General information
- Type: Auditorium
- Architectural style: Ethnic
- Location: ‹See TfM›Thrissur, Kerala, India, Marar Road, Thrissur- 680001
- Coordinates: 10°31′18″N 76°12′32″E﻿ / ﻿10.5216°N 76.2089°E
- Opened: 29 March 2015
- Owner: Thiruvambady Devaswom

Website
- Thiruvambady Convention Centre

= Thiruvambady Convention Centre, Thrissur =

Thiruvambady Convention Centre is located at Marar Road in Thrissur city of Kerala state. The convention centre was built by Thiruvambady Devaswom, that manages day-to-day administration and functions of Thiruvambadi Sri Krishna Temple, Thrissur.

The convention centre is spread across an area of 1.25 acre with a built-up area of 90000 sqft and has been divided into 2 blocks.

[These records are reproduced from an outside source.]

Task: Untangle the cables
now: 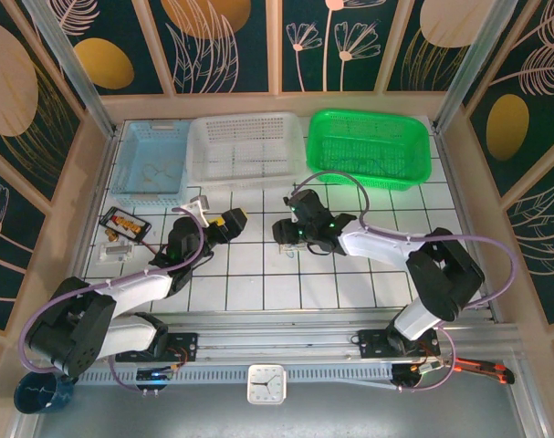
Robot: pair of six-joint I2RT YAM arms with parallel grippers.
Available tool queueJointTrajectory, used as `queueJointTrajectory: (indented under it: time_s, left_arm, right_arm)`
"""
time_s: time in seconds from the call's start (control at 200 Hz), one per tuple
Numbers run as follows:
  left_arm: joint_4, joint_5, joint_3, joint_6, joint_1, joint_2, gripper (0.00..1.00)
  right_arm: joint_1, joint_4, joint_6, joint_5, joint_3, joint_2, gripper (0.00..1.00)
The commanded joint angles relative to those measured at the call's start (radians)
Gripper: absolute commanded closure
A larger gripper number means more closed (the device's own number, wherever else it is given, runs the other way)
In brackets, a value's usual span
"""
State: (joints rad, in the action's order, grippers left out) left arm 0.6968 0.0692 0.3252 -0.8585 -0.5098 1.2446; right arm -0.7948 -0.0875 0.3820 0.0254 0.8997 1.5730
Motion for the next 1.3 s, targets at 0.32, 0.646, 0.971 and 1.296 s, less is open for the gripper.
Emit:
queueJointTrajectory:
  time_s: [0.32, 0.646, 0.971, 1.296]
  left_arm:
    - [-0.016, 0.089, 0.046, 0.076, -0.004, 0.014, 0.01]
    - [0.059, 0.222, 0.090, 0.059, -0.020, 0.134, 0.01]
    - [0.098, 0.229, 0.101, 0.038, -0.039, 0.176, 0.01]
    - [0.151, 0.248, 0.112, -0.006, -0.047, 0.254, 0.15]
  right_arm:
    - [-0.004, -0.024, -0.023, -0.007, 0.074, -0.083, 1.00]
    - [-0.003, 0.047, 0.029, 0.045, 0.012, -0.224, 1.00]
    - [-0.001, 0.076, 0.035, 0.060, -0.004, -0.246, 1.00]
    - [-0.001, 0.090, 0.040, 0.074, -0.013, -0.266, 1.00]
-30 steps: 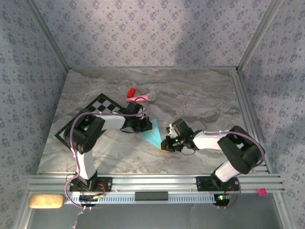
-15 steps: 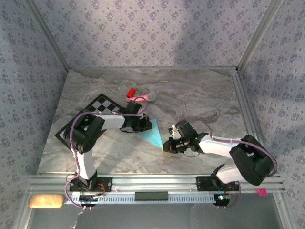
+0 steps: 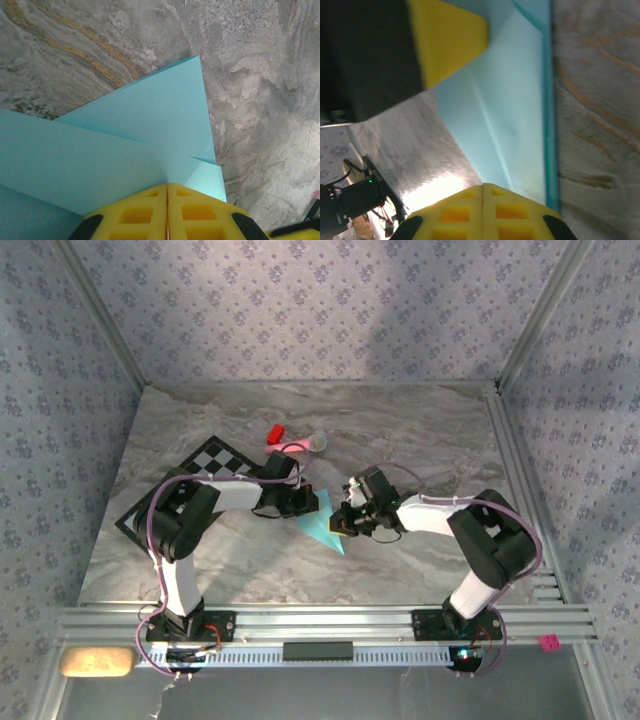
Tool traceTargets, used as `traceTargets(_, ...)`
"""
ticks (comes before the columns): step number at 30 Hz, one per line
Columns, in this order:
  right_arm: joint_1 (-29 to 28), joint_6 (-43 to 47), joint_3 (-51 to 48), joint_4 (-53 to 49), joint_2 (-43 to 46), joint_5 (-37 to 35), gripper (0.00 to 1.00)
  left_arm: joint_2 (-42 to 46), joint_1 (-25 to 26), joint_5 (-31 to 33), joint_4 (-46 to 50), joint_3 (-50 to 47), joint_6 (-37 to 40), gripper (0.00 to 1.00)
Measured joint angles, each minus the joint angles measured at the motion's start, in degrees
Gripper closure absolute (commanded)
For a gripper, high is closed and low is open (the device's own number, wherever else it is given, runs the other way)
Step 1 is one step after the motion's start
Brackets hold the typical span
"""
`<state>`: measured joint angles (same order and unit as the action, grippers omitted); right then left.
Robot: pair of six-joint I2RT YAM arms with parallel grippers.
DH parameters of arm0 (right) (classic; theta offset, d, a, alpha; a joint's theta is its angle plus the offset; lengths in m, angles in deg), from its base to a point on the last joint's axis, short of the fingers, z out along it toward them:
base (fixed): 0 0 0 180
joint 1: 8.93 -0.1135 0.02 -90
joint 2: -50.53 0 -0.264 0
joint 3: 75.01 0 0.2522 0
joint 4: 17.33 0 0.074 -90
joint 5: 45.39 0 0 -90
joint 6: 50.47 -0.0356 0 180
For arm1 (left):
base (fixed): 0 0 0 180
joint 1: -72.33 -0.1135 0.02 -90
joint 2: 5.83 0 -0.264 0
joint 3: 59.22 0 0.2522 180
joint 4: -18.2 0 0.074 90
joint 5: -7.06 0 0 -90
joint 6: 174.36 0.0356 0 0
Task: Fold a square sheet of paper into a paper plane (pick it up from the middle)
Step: Fourth fold the wing at the center of the table.
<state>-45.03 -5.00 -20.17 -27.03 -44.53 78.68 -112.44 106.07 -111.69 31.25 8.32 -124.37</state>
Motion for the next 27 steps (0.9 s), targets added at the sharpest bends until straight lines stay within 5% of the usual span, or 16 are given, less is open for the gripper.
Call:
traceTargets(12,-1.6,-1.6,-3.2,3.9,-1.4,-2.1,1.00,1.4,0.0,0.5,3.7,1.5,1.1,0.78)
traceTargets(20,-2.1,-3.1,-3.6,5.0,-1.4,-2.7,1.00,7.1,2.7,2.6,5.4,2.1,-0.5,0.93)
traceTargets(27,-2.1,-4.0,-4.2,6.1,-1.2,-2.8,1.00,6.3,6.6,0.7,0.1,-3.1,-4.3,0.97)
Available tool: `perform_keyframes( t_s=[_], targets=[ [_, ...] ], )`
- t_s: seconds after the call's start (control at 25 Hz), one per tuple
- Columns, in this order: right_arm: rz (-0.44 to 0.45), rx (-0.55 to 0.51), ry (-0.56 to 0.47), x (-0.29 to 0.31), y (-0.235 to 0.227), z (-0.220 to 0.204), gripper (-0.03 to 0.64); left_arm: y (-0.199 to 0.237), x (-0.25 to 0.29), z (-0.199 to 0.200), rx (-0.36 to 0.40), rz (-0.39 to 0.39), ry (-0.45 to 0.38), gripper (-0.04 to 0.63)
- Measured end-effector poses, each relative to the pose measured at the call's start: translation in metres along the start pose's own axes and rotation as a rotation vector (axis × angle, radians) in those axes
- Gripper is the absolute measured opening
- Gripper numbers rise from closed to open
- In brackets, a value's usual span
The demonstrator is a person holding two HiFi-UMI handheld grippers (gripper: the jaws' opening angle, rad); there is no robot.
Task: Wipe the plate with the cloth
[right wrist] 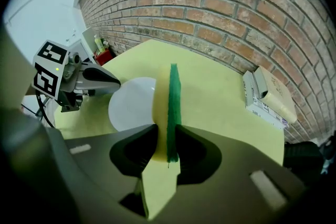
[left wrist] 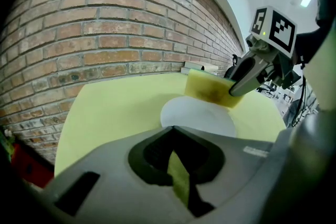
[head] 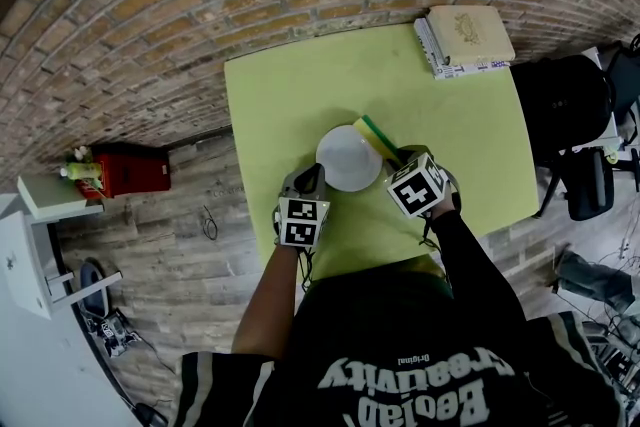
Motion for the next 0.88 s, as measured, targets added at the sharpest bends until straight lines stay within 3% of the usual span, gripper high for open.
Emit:
perform_keyframes(
  t_s=[0.2, 0.4, 0.88],
  targets=[
    [-0.023, -0.008, -0.065, -0.009, 0.004, 0.008, 0.120, 0.000, -0.001, 0.000, -0.004, -0.002, -0.001, 0.008],
    [0.053, -0.024, -0.116, -0.010, 0.017, 0.017, 0.120, 0.002, -0.002, -0.003, -0.026, 0.006, 0.000, 0.008],
    [0.181, -0.107, -0.088, 0.007, 0.060, 0.030, 0.120, 0.001, -0.008, -0.007, -0.043, 0.003, -0.002, 0.008]
  ],
)
Point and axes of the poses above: the fingertips, and each gripper's own axes: x forward along the fingers, y to its left, z out of its top, the point moved 10 cm from there along -x, backward along the fingers, and after that the axes turned 7 degrees about -x, right-handed, at the moved point
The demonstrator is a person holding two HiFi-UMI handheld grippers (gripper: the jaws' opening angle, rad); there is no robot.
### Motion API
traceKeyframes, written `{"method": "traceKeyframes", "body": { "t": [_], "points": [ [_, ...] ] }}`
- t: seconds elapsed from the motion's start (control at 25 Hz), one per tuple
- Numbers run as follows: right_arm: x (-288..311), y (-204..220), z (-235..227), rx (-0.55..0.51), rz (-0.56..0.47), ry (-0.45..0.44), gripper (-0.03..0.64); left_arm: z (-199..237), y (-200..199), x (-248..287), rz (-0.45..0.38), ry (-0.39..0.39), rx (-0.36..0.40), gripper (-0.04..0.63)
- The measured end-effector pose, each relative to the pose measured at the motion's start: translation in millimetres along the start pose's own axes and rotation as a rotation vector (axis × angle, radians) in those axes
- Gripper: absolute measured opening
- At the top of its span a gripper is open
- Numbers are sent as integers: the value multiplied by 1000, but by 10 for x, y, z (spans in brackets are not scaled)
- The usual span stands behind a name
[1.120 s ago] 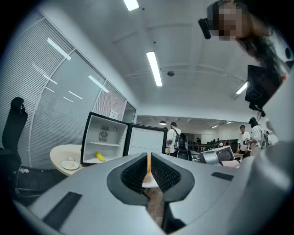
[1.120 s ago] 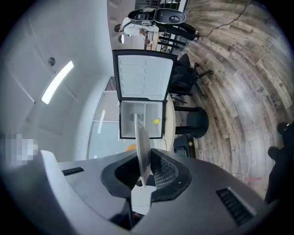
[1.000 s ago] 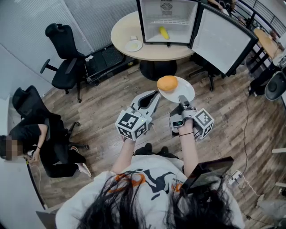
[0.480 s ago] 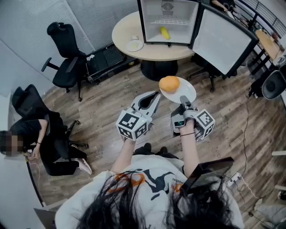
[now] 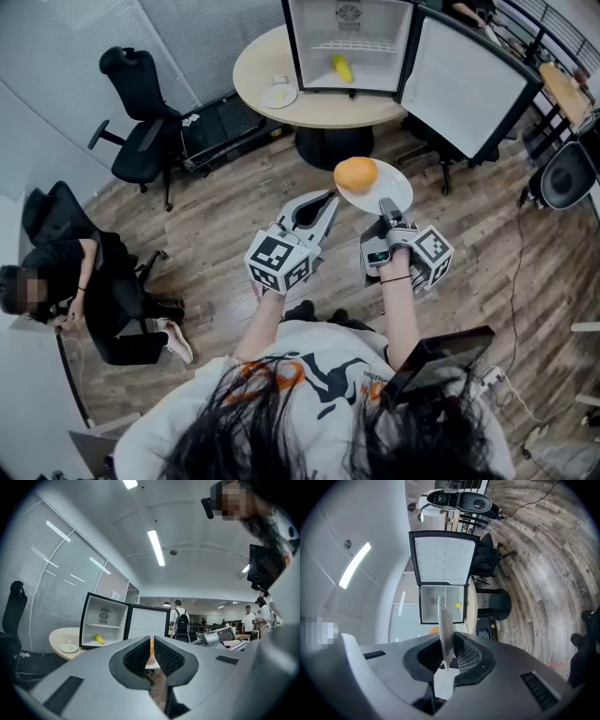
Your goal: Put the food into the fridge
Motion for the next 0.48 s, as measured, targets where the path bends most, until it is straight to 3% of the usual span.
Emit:
{"method": "traceKeyframes", "body": {
  "t": [0.16, 0.32, 0.48],
  "points": [
    [-76, -64, -93, -2, 10, -10, 44, -148, 109, 10, 4, 3, 14, 32],
    [322, -111, 83, 10, 9, 24, 44, 222, -28, 243, 33, 5, -7, 32],
    [457, -138, 107, 8, 6, 18, 44, 310, -45, 293, 30, 4, 5, 32]
  ]
}}
Point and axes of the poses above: the fingertips, and each gripper's own axes: x forward along the fingers, z to its left, y out of its underside, the point moved 10 cm from there along -x, backward along the fingers, and after that the axes turned 3 degrees about y, right-handed, at the moved point
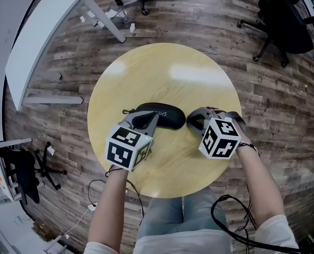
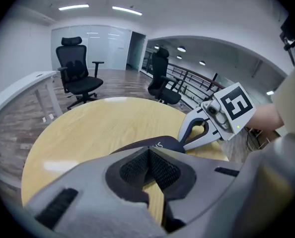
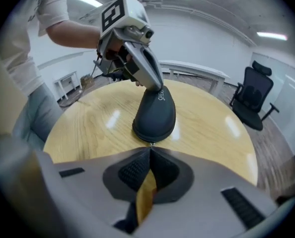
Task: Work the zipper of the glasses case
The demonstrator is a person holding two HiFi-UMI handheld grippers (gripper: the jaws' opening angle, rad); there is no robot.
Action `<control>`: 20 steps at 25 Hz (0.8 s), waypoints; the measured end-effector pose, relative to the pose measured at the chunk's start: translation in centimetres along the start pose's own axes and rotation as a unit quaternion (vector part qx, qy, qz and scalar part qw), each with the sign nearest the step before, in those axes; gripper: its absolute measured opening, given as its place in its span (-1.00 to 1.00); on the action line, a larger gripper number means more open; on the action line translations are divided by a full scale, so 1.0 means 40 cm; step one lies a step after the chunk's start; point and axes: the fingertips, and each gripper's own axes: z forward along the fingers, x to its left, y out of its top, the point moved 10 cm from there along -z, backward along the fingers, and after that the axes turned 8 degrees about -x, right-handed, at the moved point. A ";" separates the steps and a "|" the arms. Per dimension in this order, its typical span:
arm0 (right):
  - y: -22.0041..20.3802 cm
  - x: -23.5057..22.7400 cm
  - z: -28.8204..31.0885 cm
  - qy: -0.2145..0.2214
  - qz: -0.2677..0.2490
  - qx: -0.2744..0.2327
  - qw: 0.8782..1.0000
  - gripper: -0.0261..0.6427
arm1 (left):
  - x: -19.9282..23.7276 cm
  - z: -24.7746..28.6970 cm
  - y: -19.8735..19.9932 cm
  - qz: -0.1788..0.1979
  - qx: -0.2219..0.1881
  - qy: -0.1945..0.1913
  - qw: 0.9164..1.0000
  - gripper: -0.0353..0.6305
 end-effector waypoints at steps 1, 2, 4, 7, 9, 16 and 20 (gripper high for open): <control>0.000 0.014 -0.002 -0.003 0.022 0.002 1.000 -0.92 | -0.003 0.001 -0.005 -0.001 -0.003 0.002 1.000 -0.88; 0.004 0.031 0.000 -0.010 0.040 0.006 0.999 -0.92 | -0.008 0.002 -0.007 0.007 -0.004 0.006 1.000 -0.88; 0.022 0.067 0.015 -0.029 0.066 0.012 0.997 -0.92 | -0.011 0.005 -0.005 0.016 -0.003 0.009 1.000 -0.88; 0.044 0.104 0.037 -0.066 0.120 0.002 0.991 -0.92 | 0.000 0.000 -0.009 -0.004 -0.008 0.004 1.000 -0.88; 0.045 0.111 0.040 -0.079 0.160 -0.009 0.984 -0.92 | 0.000 -0.003 -0.011 -0.006 -0.011 0.004 1.000 -0.88; 0.035 0.120 0.044 -0.112 0.193 -0.013 0.975 -0.91 | 0.001 0.001 -0.013 0.005 -0.008 0.002 1.000 -0.88; -0.027 0.164 -0.031 -0.195 0.228 -0.042 0.953 -0.79 | 0.002 -0.001 -0.014 0.017 -0.006 0.000 1.000 -0.88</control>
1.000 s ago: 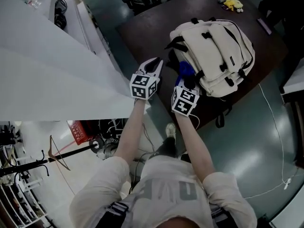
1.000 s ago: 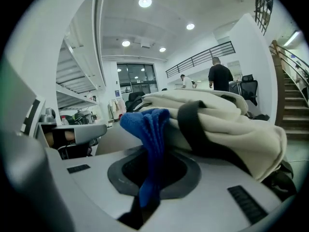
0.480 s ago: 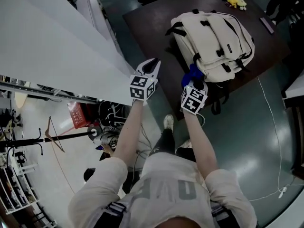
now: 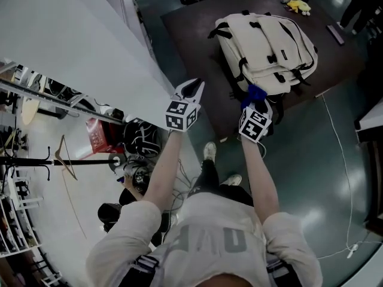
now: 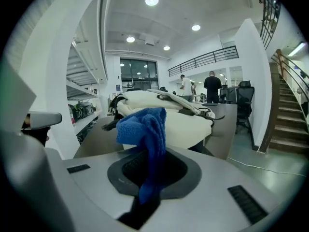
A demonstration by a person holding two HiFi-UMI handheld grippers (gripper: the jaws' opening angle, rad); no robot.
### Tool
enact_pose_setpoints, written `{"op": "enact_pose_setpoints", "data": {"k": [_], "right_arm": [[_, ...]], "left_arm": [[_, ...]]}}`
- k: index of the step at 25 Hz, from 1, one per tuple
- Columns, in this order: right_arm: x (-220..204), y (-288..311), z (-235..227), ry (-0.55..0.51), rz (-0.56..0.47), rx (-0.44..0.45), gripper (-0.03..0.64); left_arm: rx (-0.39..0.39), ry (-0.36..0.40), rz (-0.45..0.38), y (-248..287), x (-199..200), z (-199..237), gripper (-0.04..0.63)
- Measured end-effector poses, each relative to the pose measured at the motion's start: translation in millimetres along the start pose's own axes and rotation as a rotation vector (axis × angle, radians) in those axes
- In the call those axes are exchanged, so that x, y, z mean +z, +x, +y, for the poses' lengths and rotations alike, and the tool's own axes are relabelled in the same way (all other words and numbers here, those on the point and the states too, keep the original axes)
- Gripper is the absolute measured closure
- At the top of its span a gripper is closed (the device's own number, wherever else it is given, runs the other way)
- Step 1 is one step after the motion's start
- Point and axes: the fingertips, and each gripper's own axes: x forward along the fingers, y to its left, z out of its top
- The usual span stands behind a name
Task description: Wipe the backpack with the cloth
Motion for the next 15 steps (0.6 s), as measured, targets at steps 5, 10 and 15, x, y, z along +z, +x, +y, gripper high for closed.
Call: {"op": "enact_pose_setpoints", "data": {"k": [5, 10, 15], "right_arm": [[15, -21, -28, -0.011, -0.054, 0.021, 0.578], [55, -32, -42, -0.035, -0.142, 0.049, 0.580], [131, -11, -44, -0.167, -0.267, 0.128, 0.580]], "left_arm": [[0.016, -0.072, -0.069, 2, 10, -25, 0.554], [-0.018, -0.098, -0.108, 30, 34, -54, 0.574], [0.009, -0.159, -0.131, 78, 71, -53, 0.591]]}}
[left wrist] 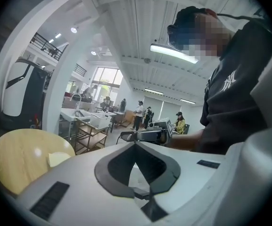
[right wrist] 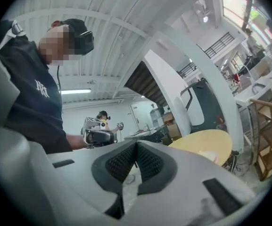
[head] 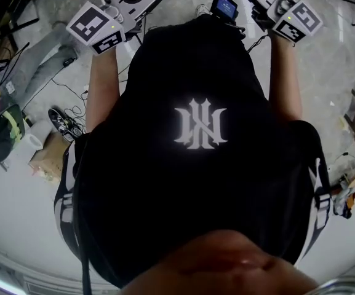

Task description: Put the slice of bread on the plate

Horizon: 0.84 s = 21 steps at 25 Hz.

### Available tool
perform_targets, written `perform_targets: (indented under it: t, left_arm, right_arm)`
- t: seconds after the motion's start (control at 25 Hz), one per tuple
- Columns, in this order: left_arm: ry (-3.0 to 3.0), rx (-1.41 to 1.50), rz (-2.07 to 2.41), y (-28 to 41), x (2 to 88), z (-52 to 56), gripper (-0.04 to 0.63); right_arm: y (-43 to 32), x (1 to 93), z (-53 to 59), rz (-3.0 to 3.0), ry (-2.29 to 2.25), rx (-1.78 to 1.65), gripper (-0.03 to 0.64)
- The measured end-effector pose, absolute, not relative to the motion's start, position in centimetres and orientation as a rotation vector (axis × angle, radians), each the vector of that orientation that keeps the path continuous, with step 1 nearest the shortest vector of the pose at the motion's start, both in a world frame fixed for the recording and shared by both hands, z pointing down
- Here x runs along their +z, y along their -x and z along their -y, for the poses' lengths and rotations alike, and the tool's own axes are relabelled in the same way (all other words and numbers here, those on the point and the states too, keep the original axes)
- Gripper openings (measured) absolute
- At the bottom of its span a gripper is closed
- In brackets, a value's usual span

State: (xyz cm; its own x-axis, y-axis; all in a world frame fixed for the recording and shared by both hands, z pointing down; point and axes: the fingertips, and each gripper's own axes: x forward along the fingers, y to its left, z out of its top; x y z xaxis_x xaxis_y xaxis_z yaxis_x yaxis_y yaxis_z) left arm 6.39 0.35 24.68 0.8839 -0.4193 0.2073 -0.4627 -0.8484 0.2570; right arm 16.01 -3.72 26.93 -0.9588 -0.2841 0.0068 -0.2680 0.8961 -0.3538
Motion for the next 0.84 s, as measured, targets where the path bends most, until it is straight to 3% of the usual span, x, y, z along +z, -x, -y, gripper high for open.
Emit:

The main block consists of a lobby, centralized air-conditioned auditorium named "Nandanam" which can seat more than 1100 people and a dining hall "Dwaraka" that can accommodate more than 500 people at a time. The second block named "Sreevalsam" annexed to convention centre has a mini hall, 22 living rooms, and cafeteria. This edifice also offers parking facility for around 140 cars within the compound.